[What to do]: Find the lines holding the string "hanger" in the data, then copy all of them.

::: Data :::

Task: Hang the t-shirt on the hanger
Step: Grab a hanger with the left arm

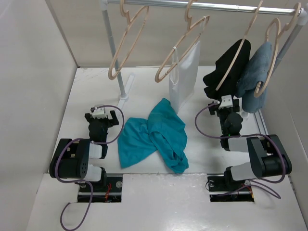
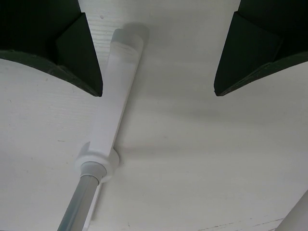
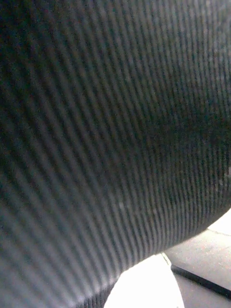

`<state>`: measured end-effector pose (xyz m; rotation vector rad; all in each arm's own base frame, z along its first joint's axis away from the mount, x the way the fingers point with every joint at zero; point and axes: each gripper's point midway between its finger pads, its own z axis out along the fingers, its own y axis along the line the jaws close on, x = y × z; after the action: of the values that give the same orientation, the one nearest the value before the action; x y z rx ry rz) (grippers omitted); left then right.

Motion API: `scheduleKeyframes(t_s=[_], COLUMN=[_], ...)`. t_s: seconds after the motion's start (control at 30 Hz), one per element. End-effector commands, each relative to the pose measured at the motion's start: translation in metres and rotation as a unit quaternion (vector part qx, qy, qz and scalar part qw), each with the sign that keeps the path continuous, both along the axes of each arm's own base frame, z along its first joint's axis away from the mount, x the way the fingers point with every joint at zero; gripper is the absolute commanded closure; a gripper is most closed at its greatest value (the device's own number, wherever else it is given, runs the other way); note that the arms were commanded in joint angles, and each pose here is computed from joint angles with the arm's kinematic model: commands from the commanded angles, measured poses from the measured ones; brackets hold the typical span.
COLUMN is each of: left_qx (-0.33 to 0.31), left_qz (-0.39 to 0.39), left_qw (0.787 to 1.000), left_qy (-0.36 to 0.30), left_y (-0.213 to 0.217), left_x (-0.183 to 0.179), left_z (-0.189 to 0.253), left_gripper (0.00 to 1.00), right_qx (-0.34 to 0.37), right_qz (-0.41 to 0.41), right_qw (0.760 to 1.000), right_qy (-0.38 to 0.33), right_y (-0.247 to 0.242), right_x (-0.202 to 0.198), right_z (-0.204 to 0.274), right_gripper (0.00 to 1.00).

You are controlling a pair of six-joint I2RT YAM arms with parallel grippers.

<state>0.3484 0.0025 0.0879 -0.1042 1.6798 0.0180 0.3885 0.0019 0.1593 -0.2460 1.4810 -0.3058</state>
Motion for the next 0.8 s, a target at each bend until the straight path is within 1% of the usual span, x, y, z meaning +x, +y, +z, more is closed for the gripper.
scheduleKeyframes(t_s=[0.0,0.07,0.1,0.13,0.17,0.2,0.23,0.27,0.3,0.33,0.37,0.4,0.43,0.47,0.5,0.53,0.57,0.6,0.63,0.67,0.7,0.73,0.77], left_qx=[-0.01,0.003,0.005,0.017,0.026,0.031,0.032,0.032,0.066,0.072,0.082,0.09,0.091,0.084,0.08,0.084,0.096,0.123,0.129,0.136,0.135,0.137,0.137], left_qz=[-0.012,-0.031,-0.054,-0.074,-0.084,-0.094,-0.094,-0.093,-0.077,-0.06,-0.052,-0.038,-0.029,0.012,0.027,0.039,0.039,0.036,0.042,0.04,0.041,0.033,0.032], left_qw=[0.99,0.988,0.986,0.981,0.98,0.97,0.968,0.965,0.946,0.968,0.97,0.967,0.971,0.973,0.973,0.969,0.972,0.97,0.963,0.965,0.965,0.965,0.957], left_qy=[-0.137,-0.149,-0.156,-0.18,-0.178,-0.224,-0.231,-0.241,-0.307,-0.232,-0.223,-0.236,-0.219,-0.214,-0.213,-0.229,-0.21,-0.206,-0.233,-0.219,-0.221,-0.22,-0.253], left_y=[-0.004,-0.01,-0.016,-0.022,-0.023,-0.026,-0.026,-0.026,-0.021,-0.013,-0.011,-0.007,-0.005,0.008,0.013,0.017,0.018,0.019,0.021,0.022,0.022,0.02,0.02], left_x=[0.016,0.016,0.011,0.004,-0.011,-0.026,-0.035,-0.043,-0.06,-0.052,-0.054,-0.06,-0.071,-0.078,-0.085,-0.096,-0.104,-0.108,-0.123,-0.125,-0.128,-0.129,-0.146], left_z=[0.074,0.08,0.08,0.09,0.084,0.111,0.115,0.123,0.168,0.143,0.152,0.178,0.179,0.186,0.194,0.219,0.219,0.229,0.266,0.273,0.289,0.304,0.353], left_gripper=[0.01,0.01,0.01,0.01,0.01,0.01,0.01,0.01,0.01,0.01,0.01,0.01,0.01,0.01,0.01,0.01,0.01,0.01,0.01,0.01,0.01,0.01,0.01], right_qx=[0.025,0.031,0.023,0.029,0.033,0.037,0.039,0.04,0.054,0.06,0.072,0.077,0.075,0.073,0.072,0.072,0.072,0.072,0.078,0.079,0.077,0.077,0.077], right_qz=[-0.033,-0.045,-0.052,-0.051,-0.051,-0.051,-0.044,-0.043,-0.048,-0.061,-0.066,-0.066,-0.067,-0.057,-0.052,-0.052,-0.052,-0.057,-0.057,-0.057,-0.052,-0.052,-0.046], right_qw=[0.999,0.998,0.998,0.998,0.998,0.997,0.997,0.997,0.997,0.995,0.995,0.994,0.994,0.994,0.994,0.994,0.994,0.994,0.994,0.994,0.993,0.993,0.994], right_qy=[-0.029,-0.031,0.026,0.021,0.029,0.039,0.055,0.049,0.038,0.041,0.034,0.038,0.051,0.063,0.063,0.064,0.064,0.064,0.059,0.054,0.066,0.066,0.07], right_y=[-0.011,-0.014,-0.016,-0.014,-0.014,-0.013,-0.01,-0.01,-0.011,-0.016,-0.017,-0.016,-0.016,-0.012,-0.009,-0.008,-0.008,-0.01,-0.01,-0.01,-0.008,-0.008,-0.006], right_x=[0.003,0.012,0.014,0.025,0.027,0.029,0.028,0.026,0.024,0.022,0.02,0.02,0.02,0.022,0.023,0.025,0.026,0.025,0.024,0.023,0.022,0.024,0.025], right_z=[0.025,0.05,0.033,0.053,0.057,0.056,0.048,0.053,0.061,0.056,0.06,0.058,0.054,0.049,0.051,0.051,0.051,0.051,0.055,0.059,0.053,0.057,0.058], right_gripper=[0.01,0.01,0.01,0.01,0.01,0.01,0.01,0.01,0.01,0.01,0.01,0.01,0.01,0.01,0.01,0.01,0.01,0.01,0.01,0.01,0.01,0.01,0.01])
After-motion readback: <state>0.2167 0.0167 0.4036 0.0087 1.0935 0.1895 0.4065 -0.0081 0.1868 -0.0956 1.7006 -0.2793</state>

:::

[Output below]:
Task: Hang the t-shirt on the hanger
Step: Grab a hanger with the left arm

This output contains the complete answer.